■ **PROMPT**:
Every line of the listing is to be printed again exactly.

■ **DATASET CONTENT**:

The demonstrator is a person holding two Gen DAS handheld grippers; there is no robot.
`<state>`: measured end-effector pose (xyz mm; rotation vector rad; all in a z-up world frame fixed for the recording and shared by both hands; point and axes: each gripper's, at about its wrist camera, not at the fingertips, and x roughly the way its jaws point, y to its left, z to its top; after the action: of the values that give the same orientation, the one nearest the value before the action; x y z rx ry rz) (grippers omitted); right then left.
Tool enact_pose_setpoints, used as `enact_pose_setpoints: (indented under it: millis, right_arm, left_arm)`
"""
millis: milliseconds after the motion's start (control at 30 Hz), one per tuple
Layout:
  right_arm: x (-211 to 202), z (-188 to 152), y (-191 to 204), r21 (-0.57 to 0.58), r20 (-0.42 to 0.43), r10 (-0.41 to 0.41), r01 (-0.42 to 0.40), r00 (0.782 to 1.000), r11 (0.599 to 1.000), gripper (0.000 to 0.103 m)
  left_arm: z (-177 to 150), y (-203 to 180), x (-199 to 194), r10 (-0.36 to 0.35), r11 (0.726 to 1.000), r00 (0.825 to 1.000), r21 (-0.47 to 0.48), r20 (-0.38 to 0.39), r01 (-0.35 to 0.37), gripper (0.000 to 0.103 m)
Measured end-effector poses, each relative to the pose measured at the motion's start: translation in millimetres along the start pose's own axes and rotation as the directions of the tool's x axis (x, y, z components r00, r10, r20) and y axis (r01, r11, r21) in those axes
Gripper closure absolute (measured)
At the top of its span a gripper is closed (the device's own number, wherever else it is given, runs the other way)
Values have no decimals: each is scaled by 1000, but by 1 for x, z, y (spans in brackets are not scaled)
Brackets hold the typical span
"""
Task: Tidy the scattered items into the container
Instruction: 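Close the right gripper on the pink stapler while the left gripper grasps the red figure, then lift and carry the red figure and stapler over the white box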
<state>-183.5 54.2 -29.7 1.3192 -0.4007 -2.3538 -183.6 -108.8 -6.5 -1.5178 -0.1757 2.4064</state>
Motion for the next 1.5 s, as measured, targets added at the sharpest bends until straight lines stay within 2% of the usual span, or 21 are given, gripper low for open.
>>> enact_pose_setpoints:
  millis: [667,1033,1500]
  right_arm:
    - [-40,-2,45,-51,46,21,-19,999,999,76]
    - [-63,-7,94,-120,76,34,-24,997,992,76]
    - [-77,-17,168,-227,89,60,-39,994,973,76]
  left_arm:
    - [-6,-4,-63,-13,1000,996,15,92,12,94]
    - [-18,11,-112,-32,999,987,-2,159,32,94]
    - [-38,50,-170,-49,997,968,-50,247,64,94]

■ **SOLUTION BELOW**:
The demonstrator is a person holding two Gen DAS handheld grippers; there is no robot.
`<state>`: measured end-effector pose (xyz mm; rotation vector rad; all in a z-up world frame fixed for the recording and shared by both hands; point and axes: each gripper's, at about its wrist camera, not at the fingertips, and x roughly the way its jaws point, y to its left, z to its top; after the action: of the values that give the same orientation, the one nearest the value before the action; x y z rx ry rz) (grippers omitted); right then left.
Tool enact_pose_setpoints, used as `enact_pose_setpoints: (indented under it: millis, right_arm, left_arm)`
"""
millis: milliseconds after the motion's start (control at 30 Hz), one per tuple
Layout:
  right_arm: x (-211 to 202), z (-188 to 152), y (-191 to 204), r21 (-0.57 to 0.58), r20 (-0.42 to 0.43), r10 (-0.41 to 0.41), r01 (-0.42 to 0.40), r00 (0.782 to 1.000), r11 (0.599 to 1.000), gripper (0.000 to 0.103 m)
  left_arm: z (-177 to 150), y (-203 to 180), x (-199 to 194), r10 (-0.36 to 0.35), r11 (0.726 to 1.000), r00 (0.825 to 1.000), r21 (-0.47 to 0.48), r20 (-0.38 to 0.39), r01 (-0.35 to 0.37), gripper (0.000 to 0.103 m)
Measured end-effector poses, each relative to the pose measured at the motion's start: translation in millimetres along the start pose's own axes and rotation as the directions of the tool's x axis (x, y, z components r00, r10, r20) and y axis (r01, r11, r21) in those axes
Gripper closure absolute (measured)
At the top of its span a gripper is closed (the device's own number, wherever else it is given, runs the other way)
Values have no decimals: each is scaled by 1000, but by 1 for x, z, y (spans in brackets are not scaled)
Brackets hold the typical span
"""
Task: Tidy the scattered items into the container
Instruction: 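Close the right gripper on the pink stapler while the left gripper grasps the red figure, then lift and carry the red figure and stapler over the white box
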<state>-183.5 54.2 -29.7 1.3192 -0.4007 -2.3538 -183.6 -108.8 -6.5 -1.5178 -0.1757 2.4064</state>
Motion for the next 1.5 s, as measured, targets added at the sharpest bends until straight lines stay within 2% of the usual span, or 21 are given, gripper low for open.
>>> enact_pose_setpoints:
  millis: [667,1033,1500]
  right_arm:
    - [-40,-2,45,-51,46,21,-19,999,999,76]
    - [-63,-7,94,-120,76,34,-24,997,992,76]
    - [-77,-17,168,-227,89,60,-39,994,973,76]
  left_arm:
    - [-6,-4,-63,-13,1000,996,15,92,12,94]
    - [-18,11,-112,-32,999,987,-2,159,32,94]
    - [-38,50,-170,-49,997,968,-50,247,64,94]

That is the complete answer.